The CbiN protein functions primarily as a cobalt transport protein within Salmonella agona. It serves as a probable substrate-capture component of an energy-coupling factor (ECF) transporter system. These ECF transporters are a subset of ATP-binding cassette (ABC) transporters that facilitate the uptake of micronutrients, including transition metals such as cobalt. Specifically, CbiN is believed to capture cobalt ions from the environment and facilitate their transport across the cell membrane, a process essential for bacterial metabolism, particularly in the synthesis of vitamin B12 (cobalamin) . This functionality makes CbiN a critical component in the bacterial micronutrient acquisition systems, particularly in environments where cobalt availability may be limited.

How does one optimize storage conditions for recombinant CbiN protein?

For optimal storage of recombinant Salmonella agona CbiN protein, maintain it in a Tris-based buffer with 50% glycerol, which has been optimized specifically for this protein. Store the protein at -20°C for regular use, or at -20°C to -80°C for extended storage periods.

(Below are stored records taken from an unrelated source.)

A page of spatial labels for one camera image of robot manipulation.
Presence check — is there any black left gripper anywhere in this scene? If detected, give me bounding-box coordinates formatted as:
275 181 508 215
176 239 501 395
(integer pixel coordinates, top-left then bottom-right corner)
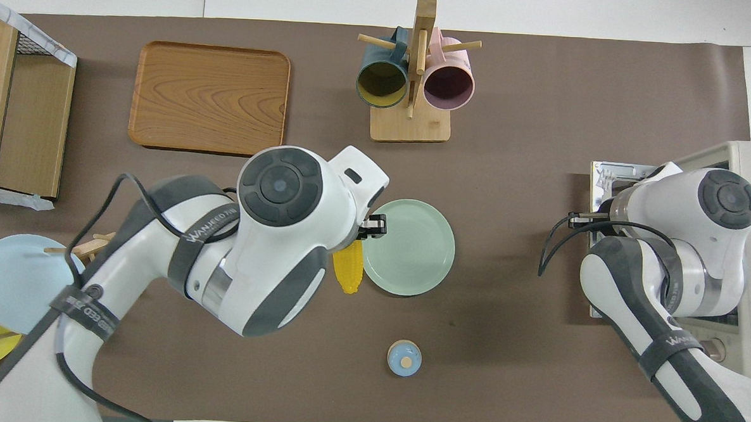
355 214 389 243

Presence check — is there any pale green plate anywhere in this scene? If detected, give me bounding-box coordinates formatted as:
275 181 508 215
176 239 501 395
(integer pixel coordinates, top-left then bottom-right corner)
360 197 458 299

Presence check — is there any yellow corn cob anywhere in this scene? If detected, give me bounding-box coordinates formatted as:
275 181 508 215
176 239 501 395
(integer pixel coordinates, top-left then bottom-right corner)
331 238 366 295

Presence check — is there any wooden mug tree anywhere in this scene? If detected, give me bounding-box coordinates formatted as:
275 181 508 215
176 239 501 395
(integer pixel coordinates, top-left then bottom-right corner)
353 0 485 146

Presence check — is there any brown table mat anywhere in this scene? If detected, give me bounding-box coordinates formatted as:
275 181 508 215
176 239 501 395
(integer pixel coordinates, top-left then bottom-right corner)
0 8 751 422

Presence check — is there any dark blue mug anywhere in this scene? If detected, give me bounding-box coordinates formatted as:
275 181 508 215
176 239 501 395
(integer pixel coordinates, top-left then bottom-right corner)
355 25 412 110

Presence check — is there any pink mug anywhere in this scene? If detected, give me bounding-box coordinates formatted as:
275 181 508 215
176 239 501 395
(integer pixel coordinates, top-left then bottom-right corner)
422 27 479 112

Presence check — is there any brown wooden tray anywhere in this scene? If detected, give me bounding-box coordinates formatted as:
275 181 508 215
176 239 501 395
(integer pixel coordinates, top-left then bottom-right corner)
127 40 293 159

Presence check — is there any wooden plate rack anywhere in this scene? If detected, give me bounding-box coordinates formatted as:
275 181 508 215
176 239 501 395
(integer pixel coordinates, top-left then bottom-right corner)
44 228 117 264

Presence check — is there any light blue plate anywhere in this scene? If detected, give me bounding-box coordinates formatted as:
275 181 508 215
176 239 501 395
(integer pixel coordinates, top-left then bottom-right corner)
0 233 87 338

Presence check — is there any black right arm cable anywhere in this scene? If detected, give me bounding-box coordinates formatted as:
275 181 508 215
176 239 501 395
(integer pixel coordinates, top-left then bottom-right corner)
538 208 667 283

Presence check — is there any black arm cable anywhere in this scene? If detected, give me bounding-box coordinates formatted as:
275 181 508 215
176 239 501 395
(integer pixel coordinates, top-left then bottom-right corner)
0 168 238 422
538 208 667 283

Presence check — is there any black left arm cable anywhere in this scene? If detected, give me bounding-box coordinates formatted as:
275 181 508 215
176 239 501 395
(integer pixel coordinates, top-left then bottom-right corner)
0 168 238 422

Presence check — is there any wire and wood shelf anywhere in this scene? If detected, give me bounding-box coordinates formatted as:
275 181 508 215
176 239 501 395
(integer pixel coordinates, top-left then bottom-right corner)
0 0 81 211

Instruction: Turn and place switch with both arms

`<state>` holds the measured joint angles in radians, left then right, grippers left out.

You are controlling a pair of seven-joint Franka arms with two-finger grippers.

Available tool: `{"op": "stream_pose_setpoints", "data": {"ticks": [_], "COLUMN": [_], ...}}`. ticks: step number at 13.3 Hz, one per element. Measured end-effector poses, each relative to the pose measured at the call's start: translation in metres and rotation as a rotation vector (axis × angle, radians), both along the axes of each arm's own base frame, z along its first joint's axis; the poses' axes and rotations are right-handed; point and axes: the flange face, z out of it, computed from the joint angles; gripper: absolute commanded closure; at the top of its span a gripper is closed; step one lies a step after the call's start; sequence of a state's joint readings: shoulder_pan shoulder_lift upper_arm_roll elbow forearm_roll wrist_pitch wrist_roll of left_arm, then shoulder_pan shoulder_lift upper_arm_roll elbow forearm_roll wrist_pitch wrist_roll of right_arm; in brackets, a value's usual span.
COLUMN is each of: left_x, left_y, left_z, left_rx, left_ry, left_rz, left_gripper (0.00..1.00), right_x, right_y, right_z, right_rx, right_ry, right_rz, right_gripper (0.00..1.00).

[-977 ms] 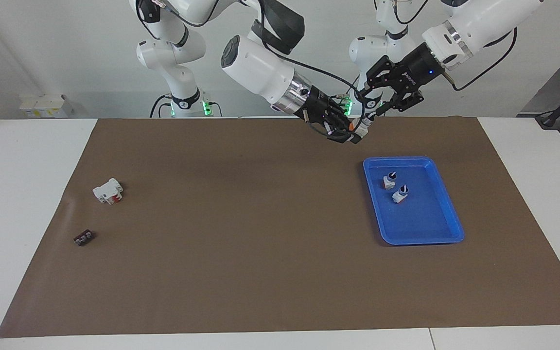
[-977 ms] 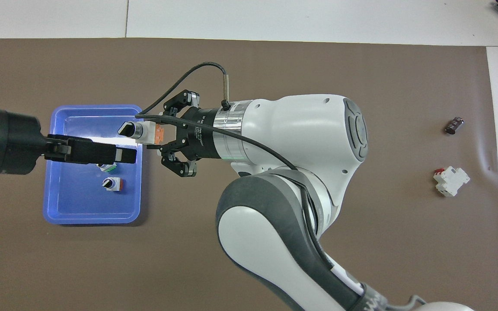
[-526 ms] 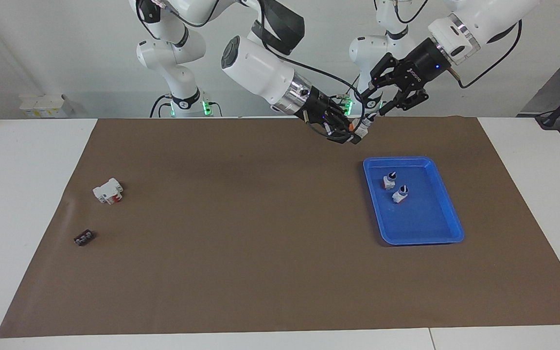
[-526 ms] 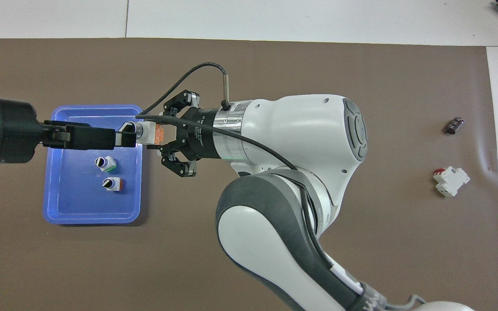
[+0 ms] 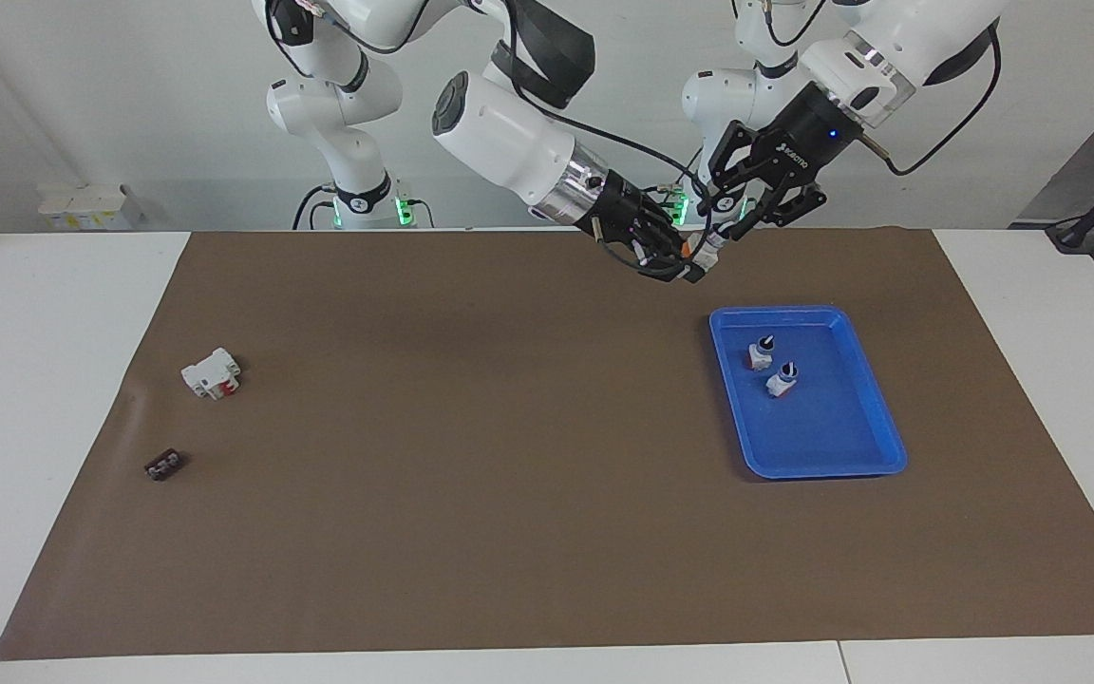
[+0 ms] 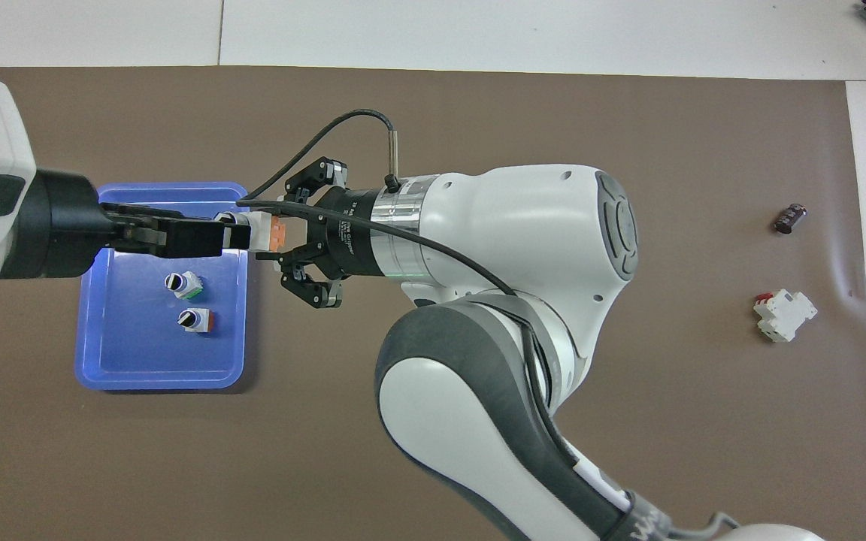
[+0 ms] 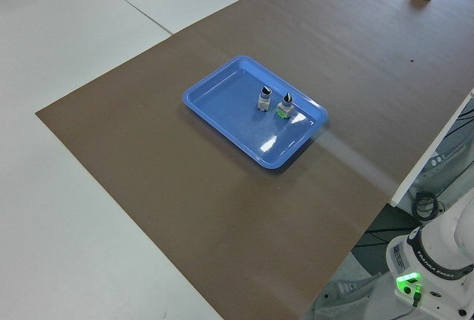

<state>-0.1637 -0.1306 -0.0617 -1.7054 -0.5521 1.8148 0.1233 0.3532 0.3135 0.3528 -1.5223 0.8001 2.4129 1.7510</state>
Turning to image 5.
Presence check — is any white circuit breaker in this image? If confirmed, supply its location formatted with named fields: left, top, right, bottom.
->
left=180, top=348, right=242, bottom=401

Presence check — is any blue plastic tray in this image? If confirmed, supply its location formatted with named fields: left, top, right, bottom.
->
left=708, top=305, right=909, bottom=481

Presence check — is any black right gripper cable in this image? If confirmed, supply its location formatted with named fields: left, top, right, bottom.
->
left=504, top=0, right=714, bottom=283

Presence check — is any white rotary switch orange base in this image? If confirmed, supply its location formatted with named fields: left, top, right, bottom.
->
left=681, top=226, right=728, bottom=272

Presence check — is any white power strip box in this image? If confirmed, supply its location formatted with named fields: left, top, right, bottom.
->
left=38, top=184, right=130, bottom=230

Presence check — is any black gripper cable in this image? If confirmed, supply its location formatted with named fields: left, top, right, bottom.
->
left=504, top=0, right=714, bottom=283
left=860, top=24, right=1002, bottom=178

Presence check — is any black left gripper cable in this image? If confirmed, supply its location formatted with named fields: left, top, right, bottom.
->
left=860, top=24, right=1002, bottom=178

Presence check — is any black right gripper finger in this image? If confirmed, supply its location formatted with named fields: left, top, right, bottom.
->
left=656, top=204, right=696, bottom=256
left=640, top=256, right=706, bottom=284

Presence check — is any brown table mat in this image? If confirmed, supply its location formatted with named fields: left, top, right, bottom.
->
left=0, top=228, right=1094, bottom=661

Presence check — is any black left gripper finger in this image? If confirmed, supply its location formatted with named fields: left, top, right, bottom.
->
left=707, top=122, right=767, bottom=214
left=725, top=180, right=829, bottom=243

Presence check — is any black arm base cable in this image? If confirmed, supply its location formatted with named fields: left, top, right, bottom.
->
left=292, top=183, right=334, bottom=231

To preserve protein integrity, avoid repeated freeze-thaw cycles as these can lead to protein denaturation and loss of functionality. For experimental work spanning up to one week, working aliquots can be maintained at 4°C . When preparing aliquots, use small volumes that will be consumed in a single experiment to minimize freeze-thaw cycles. Additionally, consider adding protease inhibitors if proteolytic degradation is a concern in your specific experimental setup.

What experimental approaches are suitable for studying CbiN function?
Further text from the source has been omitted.